The Weighted Companion Cube (also simply called the Companion Cube) is a fictional item featured in the Portal series of video games by Valve Corporation. Initially featured in a single level of the original Portal, Test Chamber 17, as one of Aperture Science's ubiquitous Weighted Storage Cubes with heart symbols printed on the outside, it is given to the game's main character, Chell, as part of the antagonist GLaDOS's sinister testing initiative. After carrying it through the entire level and ostensibly anthropomorphizing and "bonding" with the Cube, the malevolent AI forces her to unceremoniously dispose of it in an incinerator device. Companion Cubes later re-appear in the game's sequel with a slightly different design. The original Companion Cube is shown to have survived the events of both Portal and Portal 2, appearing as part of an ending gag.

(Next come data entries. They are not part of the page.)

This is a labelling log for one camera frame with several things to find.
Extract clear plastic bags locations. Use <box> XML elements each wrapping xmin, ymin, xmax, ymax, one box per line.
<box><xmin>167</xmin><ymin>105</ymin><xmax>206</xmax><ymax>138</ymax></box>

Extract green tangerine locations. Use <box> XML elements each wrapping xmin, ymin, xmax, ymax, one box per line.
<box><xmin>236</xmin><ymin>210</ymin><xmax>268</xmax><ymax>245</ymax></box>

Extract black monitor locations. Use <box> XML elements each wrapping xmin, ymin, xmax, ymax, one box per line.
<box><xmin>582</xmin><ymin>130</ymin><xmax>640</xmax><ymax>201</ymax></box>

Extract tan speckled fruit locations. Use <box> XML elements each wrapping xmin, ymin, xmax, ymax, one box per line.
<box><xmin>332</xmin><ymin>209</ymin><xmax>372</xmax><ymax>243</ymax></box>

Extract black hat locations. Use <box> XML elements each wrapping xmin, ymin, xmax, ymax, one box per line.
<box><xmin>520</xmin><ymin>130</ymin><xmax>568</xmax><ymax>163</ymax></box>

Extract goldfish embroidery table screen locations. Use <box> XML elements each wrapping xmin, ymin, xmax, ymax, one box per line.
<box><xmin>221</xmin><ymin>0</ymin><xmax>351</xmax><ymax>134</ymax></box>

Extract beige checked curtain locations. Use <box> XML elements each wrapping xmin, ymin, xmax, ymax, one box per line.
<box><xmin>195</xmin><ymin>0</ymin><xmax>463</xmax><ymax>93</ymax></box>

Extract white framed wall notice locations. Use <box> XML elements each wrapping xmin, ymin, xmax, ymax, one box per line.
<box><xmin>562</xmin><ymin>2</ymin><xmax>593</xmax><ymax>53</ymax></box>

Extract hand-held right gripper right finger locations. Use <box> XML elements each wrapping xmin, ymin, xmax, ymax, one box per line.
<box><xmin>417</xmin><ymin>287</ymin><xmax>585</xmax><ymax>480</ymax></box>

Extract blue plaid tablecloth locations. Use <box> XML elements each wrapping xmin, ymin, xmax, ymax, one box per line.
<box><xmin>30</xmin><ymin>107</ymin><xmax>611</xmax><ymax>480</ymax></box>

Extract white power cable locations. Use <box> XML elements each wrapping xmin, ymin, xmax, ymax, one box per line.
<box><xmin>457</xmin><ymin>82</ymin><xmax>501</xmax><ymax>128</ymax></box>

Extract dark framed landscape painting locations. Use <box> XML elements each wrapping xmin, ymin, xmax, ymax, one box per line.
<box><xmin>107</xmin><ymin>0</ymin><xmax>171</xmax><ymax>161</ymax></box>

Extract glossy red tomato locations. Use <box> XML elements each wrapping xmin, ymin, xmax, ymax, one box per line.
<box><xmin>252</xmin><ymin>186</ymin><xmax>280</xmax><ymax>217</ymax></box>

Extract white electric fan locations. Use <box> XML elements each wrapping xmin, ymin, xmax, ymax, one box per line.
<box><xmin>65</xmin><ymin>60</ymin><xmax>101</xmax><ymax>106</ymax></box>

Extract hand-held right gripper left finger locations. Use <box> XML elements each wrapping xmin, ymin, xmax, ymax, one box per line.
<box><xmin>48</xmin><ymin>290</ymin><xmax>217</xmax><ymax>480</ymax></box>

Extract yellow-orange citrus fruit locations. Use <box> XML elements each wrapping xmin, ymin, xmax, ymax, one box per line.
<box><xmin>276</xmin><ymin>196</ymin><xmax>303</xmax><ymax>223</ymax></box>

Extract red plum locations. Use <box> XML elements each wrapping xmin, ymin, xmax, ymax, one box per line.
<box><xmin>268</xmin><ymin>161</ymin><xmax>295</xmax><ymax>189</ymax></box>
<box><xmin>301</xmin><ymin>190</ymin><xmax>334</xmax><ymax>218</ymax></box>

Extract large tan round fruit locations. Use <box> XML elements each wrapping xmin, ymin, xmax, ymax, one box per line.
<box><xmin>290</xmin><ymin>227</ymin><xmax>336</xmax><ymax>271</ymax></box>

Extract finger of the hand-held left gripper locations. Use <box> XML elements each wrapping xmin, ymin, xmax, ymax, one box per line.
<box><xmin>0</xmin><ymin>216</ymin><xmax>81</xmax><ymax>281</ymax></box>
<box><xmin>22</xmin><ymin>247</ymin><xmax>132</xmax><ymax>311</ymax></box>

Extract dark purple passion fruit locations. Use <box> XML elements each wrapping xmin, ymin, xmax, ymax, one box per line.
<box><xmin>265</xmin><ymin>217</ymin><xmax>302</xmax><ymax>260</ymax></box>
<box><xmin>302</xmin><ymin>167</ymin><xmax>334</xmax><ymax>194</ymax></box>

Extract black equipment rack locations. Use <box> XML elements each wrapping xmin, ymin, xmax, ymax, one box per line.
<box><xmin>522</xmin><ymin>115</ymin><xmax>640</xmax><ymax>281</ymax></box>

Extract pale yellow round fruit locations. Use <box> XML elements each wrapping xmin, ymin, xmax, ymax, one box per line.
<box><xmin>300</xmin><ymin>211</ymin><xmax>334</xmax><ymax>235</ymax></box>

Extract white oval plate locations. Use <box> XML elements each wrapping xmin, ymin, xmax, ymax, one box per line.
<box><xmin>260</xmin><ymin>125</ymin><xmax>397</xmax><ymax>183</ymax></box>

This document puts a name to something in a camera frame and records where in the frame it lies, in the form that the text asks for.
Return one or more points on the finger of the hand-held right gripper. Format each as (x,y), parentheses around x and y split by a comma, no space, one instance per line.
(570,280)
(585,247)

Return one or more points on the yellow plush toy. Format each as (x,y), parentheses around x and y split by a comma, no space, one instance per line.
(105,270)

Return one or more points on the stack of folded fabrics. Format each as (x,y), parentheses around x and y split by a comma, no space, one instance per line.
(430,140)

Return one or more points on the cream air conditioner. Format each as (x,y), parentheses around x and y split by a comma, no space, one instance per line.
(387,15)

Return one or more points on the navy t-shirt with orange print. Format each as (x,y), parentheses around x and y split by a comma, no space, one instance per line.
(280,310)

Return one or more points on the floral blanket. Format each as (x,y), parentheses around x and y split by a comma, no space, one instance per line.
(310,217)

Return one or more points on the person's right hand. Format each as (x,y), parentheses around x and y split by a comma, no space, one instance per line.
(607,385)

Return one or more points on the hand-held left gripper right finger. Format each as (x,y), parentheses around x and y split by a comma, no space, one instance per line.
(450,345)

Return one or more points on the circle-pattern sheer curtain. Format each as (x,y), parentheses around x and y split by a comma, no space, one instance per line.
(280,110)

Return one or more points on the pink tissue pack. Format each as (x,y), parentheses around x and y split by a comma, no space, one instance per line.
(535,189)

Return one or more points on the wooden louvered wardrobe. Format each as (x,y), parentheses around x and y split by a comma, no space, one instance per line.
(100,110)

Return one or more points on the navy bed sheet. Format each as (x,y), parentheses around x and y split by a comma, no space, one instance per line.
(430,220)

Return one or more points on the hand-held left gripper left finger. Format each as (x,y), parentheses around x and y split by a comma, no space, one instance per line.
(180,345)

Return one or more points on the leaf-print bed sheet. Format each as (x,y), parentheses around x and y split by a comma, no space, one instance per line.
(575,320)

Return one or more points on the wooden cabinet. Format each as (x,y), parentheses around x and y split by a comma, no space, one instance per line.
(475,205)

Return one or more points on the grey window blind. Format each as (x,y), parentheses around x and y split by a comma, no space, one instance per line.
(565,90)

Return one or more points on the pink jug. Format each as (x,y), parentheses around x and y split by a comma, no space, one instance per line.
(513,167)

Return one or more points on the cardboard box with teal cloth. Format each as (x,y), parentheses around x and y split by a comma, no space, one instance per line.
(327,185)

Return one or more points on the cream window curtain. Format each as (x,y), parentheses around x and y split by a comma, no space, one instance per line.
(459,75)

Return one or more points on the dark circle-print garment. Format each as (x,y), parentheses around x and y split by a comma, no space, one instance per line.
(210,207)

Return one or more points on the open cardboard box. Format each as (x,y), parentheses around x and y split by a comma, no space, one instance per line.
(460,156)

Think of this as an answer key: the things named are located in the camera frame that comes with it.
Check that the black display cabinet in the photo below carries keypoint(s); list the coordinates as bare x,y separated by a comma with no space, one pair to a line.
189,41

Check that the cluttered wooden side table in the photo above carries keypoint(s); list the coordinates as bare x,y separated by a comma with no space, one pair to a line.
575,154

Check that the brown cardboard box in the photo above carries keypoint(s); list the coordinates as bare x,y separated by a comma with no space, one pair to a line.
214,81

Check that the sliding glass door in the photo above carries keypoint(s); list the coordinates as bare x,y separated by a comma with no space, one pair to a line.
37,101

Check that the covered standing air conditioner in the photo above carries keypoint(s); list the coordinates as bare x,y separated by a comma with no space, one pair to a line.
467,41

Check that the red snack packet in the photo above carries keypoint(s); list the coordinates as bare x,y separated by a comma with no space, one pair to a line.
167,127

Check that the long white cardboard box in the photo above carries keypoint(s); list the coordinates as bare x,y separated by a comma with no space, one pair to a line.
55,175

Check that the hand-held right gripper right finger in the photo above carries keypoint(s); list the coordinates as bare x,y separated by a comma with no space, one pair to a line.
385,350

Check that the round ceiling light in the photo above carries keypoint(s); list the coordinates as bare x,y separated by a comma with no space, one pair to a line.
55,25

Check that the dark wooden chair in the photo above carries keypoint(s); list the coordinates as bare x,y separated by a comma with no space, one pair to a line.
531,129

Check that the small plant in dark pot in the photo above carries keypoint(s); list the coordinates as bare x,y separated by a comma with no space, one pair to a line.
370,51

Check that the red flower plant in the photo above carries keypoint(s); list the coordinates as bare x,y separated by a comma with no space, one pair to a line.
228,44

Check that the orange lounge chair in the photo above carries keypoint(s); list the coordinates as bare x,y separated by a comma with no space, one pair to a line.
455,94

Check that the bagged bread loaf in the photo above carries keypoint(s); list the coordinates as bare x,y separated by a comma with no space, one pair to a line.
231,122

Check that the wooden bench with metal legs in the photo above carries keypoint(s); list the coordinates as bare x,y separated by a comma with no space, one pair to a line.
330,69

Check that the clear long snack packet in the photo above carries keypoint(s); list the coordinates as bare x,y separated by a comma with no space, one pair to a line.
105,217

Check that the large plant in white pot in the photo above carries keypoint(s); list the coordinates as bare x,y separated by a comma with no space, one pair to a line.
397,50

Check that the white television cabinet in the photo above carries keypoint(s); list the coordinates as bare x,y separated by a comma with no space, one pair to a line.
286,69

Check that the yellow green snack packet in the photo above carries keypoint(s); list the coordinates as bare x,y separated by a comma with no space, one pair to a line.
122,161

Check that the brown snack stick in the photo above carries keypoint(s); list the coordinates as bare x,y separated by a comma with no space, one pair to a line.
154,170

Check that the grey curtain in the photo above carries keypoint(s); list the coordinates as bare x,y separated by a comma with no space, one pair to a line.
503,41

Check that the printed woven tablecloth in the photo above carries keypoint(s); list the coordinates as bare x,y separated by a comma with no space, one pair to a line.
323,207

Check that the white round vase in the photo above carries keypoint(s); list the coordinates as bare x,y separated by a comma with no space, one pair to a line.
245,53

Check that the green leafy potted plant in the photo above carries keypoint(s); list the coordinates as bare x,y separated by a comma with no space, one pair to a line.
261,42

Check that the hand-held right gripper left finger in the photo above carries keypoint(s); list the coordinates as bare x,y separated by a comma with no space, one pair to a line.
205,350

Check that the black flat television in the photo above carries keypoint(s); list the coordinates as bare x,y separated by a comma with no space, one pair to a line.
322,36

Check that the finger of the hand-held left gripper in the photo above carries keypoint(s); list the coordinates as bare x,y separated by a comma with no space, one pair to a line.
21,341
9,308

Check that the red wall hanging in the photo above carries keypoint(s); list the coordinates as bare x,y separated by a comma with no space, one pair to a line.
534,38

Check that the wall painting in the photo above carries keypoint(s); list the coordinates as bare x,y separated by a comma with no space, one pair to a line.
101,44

While GLaDOS has suggested the Companion Cube may be sentient, it is unclear whether this was solely to psychologically torment Chell. However, in the comic Portal 2: Lab Rat, Doug Rattman's Companion Cube is shown speaking to him, possibly as part of a schizophrenic hallucination.

Following the game's release, the Weighted Companion Cube quickly increased in popularity among fans, spawning a wide array of official merchandise and fan works. It has since become a mascot for Valve's games, and has also been referenced in other, unrelated games as Easter eggs.

Development 
The Companion Cube was initially conceived as part of the gameplay of Test Chamber 17, due to players constantly forgetting to bring the crate along with them. Making the Weighted Companion Cube visually distinct and stating it as being so informed the player that it was of importance and was to be used and reused for the duration of the Test Chamber. The Cube was made to appear "vulnerable" rather than ubiquitous through GLaDOS's dialog, conditioning players to feel responsible for its well-being and want to take it along.

In early versions of the game, the player was forced to simply abandon it and move on. However, the developers were seeking a way to make the player familiar with how Aperture Science's incinerators worked in order to use them to destroy the personality cores in the final battle against GLaDOS. They hit upon the idea to have GLaDOS force Chell to destroy the Cube in the incinerator, believing the idea to be a "perfect thing" and "way stronger" emotionally, and attributing its success to "design arguments" between members of the development team.

Merchandise 
Some of the first official Companion Cube merchandise released by Valve in 2007 included a plushie and fuzzy dice.

In 2015, the Companion Cube was featured in a LEGO Dimensions Portal 2 pack, in 2017, a Companion Cube skin was added to Dota 2 for the character Io, and in 2020, the Steam version of Apex Legends added charms that included the Companion Cube being hugged by the character Wattson.

Reception 
The Companion Cube has been cited as an example of experimental science's "sacrificial logic". Respawn: Gamers, Hackers, and Technogenic Life compares the fact that it must be "euthanized" for the sake of progress to real-world animal testing, especially because GLaDOS implies that it may or may not be sentient. GLaDOS claims that "an independent panel of ethicists" have absolved Aperture Science or its test subjects from "moral responsibility" for the death of the Companion Cube, but continues to obscure whether or not it can feel any pain, suggesting that only "eight out of ten" engineers agree that it "cannot feel much", much like the debate over pain in animals when used in scientific and medical research.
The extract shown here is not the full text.